**About this exercise**: Beginning with the line that has "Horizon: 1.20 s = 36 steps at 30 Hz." and ending with the line that has "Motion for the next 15", retype the entries below exactly, except for the pictures.

**Data provided**:
+ + +
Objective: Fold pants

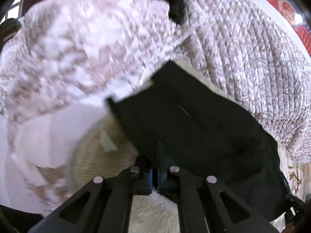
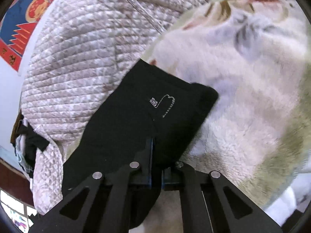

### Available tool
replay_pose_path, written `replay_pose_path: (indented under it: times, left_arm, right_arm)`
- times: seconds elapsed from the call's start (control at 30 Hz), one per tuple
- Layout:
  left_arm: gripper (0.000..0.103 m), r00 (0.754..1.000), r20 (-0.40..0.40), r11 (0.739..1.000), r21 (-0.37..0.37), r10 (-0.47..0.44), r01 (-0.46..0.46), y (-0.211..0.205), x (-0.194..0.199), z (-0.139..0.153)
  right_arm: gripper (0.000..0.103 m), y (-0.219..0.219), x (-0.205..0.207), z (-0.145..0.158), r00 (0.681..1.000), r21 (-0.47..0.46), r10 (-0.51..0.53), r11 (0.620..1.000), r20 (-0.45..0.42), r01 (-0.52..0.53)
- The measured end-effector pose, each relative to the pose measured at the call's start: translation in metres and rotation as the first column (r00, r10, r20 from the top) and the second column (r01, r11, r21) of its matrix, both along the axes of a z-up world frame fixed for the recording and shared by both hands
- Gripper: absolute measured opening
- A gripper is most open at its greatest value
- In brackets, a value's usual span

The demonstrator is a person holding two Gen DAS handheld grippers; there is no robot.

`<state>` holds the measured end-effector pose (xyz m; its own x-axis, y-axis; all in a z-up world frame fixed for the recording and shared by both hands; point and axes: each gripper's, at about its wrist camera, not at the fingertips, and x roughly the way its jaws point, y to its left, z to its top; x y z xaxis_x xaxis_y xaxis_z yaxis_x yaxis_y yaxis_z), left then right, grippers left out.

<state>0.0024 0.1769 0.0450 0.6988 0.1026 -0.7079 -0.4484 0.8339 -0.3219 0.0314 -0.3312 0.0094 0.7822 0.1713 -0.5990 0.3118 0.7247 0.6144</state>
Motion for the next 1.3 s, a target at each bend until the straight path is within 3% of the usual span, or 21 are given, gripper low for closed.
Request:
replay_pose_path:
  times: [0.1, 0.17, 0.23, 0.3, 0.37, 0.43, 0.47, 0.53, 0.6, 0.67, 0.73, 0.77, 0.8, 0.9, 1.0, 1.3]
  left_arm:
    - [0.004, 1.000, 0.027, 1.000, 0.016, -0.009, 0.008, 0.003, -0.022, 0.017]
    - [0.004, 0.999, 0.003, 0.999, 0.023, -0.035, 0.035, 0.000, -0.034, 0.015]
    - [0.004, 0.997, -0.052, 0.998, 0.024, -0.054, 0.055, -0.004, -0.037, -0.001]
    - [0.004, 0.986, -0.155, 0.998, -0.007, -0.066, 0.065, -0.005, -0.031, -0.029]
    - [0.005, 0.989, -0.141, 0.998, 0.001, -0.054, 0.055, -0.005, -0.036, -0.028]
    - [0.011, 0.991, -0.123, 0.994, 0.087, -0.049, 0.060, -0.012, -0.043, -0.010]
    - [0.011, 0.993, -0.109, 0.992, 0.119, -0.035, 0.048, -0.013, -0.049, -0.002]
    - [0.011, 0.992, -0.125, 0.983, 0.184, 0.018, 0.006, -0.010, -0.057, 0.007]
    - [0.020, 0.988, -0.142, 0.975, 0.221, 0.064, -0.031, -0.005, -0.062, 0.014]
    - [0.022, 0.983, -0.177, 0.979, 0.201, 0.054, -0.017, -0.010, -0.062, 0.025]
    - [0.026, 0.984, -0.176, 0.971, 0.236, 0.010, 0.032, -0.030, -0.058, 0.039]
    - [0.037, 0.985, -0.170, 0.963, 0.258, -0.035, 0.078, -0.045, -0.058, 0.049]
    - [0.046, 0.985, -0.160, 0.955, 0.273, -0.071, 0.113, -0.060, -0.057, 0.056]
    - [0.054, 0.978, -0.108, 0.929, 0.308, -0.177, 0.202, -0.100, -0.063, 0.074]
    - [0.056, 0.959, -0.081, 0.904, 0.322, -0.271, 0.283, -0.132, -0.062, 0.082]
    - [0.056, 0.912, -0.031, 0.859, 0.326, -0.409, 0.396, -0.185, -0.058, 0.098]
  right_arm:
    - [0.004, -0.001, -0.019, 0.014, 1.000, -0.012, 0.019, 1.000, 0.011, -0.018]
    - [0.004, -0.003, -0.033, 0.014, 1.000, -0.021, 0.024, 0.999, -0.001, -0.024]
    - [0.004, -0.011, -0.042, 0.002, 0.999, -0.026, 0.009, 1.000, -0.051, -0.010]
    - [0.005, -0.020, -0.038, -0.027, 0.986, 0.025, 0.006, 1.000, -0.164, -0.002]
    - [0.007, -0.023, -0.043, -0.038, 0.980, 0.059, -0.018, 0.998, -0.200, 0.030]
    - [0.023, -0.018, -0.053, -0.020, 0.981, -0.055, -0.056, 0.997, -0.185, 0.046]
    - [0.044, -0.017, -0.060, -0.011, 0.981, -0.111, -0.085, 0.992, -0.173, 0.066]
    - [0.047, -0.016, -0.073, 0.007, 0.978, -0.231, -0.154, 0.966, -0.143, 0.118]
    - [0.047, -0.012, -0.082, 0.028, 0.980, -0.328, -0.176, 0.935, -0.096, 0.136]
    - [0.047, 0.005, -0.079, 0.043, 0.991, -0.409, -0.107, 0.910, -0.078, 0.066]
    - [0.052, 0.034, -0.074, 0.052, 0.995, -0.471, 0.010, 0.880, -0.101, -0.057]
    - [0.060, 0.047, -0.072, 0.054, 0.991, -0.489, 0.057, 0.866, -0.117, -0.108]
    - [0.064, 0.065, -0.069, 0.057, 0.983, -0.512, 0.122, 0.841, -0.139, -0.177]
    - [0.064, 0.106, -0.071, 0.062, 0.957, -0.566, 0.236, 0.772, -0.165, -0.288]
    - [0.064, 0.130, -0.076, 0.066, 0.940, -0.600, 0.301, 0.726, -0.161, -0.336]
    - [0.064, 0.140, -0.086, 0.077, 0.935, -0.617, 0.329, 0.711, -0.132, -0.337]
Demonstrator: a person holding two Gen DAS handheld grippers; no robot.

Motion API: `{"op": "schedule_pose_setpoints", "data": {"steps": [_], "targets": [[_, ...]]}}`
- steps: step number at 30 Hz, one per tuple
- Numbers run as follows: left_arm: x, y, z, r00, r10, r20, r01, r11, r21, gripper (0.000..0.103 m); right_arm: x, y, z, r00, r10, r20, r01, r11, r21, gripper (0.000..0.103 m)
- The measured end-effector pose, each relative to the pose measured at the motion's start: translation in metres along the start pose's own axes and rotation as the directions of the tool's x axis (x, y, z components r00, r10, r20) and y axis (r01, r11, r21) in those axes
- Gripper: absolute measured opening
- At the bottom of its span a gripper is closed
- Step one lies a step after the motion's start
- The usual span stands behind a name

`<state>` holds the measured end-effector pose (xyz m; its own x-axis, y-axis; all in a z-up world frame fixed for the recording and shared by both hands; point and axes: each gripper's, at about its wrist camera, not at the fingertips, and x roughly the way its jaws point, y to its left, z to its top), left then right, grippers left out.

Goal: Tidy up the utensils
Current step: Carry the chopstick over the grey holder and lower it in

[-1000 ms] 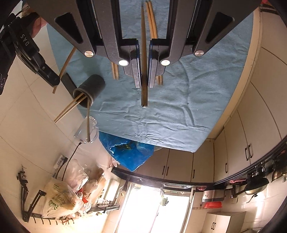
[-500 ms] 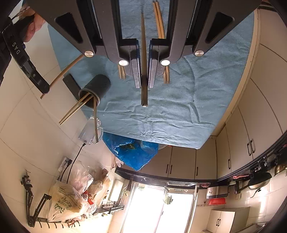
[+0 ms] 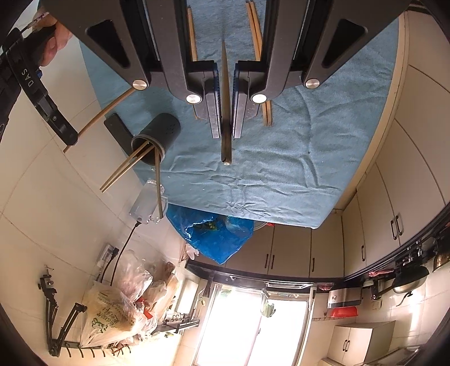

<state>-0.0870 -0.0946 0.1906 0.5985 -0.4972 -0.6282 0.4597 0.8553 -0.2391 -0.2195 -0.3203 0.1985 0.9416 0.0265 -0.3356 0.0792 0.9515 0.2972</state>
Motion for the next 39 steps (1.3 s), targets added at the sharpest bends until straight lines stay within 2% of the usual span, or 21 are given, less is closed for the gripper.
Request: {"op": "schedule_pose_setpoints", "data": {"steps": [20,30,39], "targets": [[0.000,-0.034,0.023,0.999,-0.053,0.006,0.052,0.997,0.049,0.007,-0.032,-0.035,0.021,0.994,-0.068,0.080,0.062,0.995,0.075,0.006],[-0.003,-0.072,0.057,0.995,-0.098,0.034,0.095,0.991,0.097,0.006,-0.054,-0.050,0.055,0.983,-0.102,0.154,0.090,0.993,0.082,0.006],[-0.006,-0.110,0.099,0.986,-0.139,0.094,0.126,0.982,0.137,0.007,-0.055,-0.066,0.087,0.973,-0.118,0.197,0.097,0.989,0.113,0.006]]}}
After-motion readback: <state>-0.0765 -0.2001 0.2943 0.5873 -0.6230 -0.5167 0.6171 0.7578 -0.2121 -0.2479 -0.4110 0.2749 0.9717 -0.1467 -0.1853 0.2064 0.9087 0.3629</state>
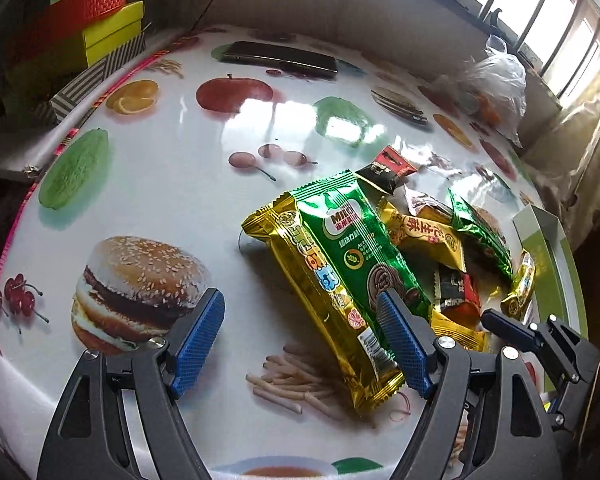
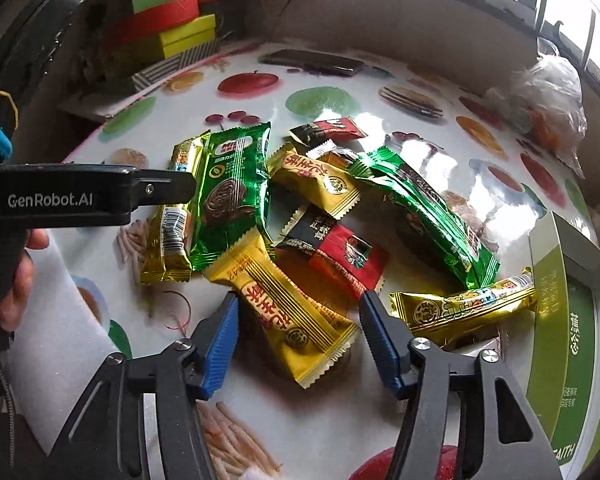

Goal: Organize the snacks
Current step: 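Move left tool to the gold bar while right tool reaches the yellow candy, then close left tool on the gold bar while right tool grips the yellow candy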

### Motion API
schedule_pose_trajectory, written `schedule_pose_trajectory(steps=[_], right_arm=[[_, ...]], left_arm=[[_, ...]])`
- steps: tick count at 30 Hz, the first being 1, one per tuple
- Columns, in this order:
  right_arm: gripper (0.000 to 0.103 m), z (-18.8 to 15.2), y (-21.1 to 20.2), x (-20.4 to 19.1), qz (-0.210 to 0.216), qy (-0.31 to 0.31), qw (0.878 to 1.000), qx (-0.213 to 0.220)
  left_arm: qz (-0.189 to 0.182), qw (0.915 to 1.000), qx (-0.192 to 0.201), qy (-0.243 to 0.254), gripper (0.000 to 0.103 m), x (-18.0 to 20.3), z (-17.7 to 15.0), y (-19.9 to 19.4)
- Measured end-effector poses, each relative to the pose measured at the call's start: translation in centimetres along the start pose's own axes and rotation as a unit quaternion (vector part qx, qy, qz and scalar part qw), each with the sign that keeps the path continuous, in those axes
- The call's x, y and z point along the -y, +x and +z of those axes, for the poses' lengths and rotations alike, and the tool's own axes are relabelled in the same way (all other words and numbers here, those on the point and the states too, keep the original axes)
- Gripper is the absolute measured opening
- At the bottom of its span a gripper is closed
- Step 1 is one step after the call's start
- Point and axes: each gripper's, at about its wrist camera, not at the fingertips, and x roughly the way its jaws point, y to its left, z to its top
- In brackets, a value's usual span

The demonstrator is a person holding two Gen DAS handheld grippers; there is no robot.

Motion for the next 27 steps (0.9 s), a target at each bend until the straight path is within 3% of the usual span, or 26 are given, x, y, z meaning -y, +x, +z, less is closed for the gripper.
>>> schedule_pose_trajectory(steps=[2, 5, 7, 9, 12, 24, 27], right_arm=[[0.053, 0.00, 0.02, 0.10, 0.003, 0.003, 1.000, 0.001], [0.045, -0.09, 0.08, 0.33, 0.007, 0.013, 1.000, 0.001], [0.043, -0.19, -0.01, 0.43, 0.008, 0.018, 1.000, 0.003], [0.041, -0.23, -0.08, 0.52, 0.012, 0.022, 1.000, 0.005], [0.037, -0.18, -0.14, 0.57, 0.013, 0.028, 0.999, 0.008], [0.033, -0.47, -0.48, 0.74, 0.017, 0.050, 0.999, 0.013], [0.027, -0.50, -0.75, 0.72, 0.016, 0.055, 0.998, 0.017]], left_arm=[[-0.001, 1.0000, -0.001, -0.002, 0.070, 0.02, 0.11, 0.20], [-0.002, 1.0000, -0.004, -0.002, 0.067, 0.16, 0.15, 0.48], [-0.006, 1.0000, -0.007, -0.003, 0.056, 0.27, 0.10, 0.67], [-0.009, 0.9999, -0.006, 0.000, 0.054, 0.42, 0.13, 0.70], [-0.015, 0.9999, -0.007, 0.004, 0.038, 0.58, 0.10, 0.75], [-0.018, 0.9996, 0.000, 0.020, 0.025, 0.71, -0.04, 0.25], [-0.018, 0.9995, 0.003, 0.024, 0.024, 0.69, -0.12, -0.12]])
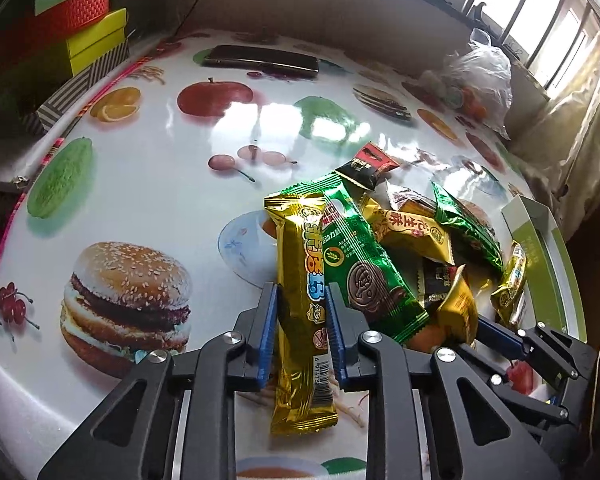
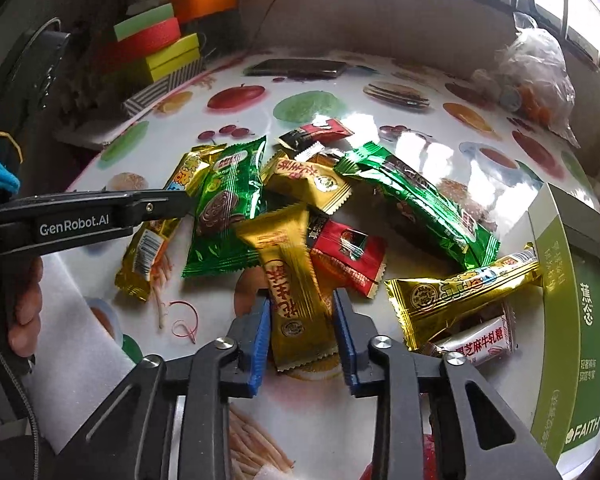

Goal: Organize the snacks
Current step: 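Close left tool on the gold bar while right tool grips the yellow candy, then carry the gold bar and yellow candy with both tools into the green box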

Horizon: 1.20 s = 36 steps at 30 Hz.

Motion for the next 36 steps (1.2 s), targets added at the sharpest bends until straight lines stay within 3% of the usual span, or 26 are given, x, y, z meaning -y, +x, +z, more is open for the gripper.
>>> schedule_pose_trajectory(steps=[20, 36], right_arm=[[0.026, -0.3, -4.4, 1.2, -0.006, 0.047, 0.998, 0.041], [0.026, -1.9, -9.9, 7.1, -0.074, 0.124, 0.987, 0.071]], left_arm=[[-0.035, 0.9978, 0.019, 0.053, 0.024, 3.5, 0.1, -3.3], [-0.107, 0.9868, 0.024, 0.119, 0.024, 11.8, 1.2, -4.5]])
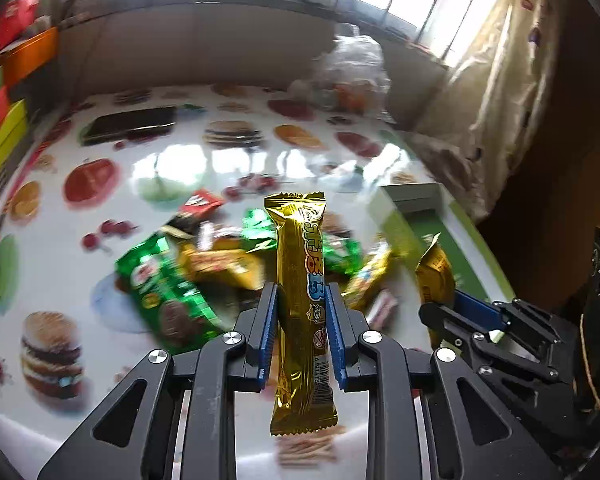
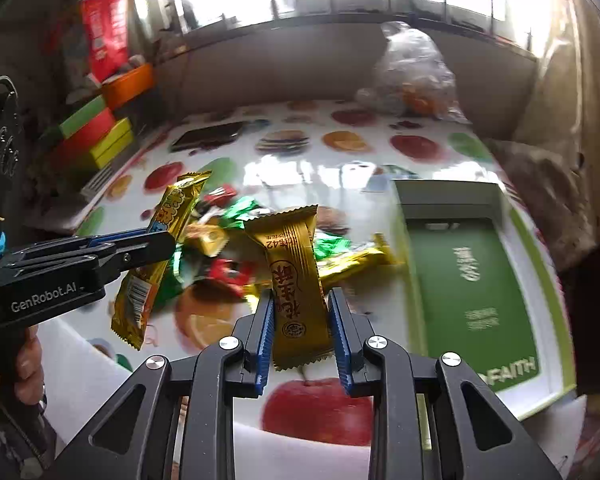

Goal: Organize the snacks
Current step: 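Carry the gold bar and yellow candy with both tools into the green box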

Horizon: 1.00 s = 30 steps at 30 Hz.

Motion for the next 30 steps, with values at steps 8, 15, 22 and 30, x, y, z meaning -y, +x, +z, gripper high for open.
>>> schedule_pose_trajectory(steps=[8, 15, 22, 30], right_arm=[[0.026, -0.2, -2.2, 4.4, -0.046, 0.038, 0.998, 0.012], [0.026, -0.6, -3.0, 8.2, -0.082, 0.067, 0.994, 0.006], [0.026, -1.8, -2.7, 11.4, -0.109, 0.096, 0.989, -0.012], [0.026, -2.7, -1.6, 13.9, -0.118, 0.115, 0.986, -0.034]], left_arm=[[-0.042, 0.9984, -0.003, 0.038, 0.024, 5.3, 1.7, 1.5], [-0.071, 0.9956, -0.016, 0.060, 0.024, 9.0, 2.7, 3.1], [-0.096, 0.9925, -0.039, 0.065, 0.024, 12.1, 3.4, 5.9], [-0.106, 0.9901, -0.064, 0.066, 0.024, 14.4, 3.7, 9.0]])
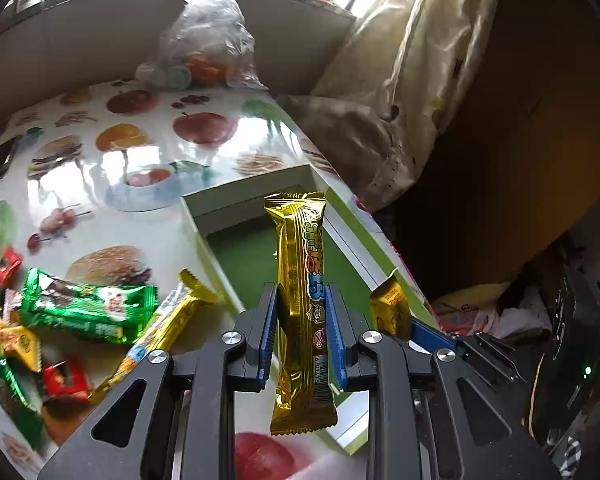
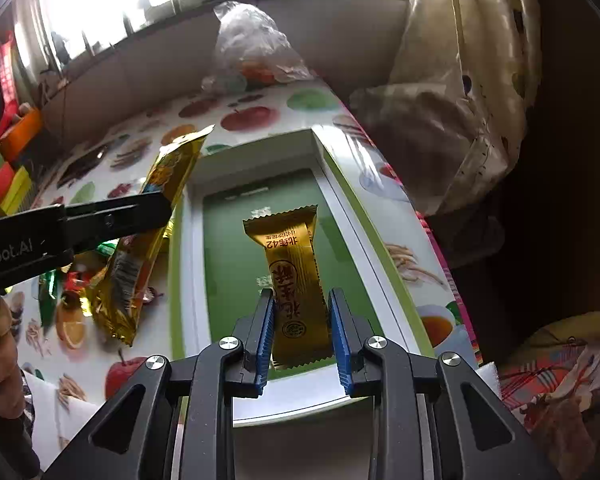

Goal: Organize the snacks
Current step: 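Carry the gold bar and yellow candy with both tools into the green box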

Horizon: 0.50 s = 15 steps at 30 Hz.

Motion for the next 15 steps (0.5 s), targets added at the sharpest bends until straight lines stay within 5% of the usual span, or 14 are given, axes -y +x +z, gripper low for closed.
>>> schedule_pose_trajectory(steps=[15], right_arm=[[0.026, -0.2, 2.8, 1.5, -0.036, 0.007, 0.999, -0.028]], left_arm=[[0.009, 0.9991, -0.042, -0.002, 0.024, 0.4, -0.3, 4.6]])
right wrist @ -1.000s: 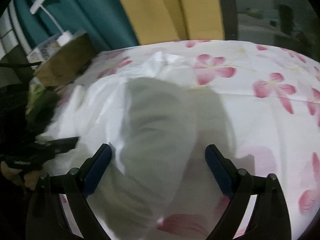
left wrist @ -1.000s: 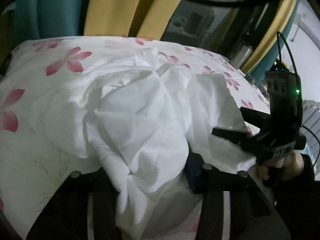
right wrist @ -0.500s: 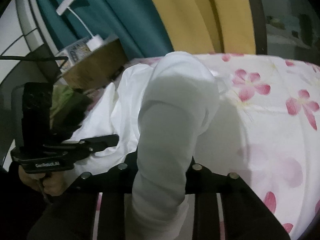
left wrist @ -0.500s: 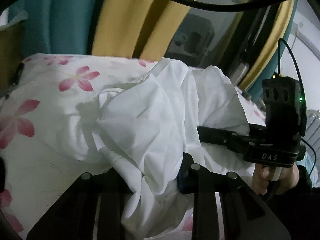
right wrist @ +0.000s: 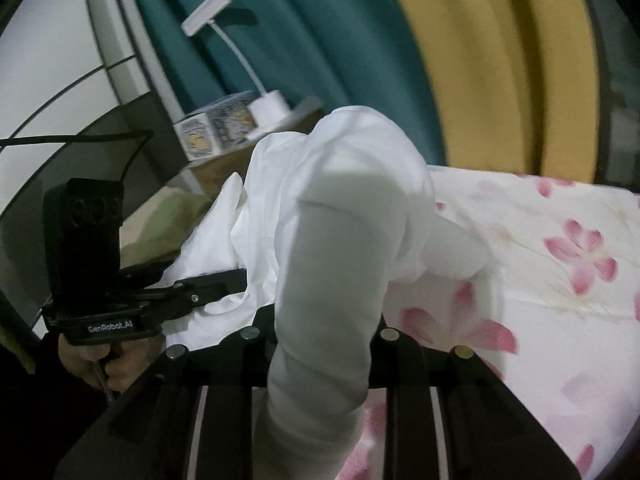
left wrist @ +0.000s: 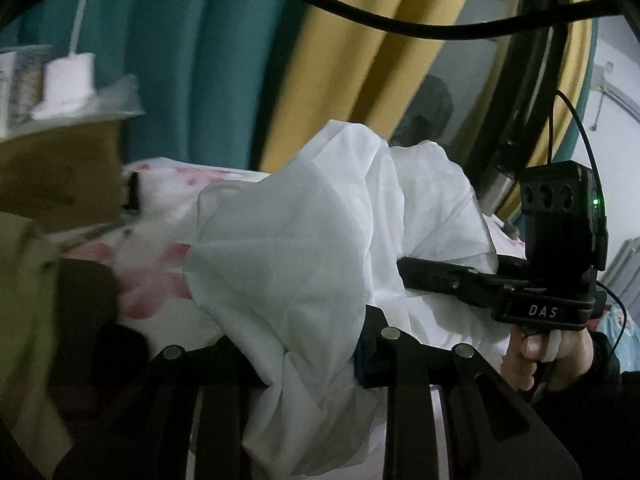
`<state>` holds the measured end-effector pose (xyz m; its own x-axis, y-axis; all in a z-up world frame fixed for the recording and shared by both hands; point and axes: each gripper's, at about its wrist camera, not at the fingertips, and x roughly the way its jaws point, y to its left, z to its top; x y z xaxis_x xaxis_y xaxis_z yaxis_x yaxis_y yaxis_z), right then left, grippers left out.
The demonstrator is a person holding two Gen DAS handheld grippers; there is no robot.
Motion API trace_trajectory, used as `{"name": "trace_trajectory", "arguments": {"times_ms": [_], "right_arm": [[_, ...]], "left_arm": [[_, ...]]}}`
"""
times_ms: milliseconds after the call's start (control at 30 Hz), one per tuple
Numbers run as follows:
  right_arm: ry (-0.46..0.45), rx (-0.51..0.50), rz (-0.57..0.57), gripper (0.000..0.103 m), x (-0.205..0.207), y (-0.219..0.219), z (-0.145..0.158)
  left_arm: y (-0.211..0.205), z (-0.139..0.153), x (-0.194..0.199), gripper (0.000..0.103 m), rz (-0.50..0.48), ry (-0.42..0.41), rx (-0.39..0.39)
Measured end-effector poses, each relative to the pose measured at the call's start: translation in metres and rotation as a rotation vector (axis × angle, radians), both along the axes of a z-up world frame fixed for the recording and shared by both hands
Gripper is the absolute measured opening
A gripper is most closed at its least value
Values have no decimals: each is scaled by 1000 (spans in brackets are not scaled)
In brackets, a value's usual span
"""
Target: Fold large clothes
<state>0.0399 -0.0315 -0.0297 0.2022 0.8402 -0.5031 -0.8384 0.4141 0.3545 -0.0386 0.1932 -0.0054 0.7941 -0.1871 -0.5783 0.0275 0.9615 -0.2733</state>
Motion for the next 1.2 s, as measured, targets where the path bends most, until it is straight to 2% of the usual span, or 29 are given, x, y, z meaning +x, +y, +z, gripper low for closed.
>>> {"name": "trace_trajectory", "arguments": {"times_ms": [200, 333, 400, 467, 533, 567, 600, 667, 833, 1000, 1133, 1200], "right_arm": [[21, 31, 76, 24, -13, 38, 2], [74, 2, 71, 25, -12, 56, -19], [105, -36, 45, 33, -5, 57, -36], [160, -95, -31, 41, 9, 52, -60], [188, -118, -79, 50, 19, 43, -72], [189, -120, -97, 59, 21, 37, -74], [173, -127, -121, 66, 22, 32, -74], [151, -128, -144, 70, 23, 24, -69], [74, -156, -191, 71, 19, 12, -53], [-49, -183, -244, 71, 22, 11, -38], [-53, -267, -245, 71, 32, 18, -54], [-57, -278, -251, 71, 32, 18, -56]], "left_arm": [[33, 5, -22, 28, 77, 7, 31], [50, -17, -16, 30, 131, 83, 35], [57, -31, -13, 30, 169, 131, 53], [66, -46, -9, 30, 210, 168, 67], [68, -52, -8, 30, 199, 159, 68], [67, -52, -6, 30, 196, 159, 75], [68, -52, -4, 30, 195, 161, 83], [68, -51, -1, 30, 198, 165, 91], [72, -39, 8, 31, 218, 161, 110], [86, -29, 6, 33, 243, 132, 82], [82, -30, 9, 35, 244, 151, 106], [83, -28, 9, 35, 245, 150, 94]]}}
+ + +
**Task answer**:
Horizon: 1.20 s = 36 steps at 30 Hz.

Motion for the next 36 steps (1.2 s), targets added at the sharpest bends until straight lines stay within 3% of the usual span, or 26 are given, x, y, z meaning -y, +x, +z, more is open for the gripper.
>>> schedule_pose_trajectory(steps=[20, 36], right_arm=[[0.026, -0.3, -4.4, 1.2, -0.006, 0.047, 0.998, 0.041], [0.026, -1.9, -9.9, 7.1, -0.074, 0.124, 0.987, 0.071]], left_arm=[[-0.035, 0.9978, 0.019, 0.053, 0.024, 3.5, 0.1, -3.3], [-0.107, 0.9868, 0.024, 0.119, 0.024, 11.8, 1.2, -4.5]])

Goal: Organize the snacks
Current step: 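Carry the gold bar and yellow candy with both tools into the green box
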
Horizon: 1.00 s = 30 steps at 30 Hz.

Motion for the next 30 steps, with values at steps 8, 15, 22 and 30, x, y, z meaning -y, +x, +z, gripper high for open.
>>> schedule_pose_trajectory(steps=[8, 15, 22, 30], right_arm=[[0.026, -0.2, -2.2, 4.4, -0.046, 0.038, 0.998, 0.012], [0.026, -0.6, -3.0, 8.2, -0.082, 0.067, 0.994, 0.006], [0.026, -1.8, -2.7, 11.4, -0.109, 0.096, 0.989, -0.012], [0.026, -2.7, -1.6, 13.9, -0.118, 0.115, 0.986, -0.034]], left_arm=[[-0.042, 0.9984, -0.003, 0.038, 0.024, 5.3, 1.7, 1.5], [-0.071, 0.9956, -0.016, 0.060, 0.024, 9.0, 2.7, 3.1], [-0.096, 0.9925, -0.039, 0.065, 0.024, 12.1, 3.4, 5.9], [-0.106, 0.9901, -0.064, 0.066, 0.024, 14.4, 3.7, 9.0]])

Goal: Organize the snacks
Current step: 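Carry the gold bar and yellow candy with both tools into the green box
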
Horizon: 0.50 s = 15 steps at 30 Hz.

Motion for the next 15 steps (0.5 s), targets added at the sharpest bends until straight lines stay within 5% of the usual span, or 14 are given, axes -y +x +z, gripper low for closed.

That concludes the output.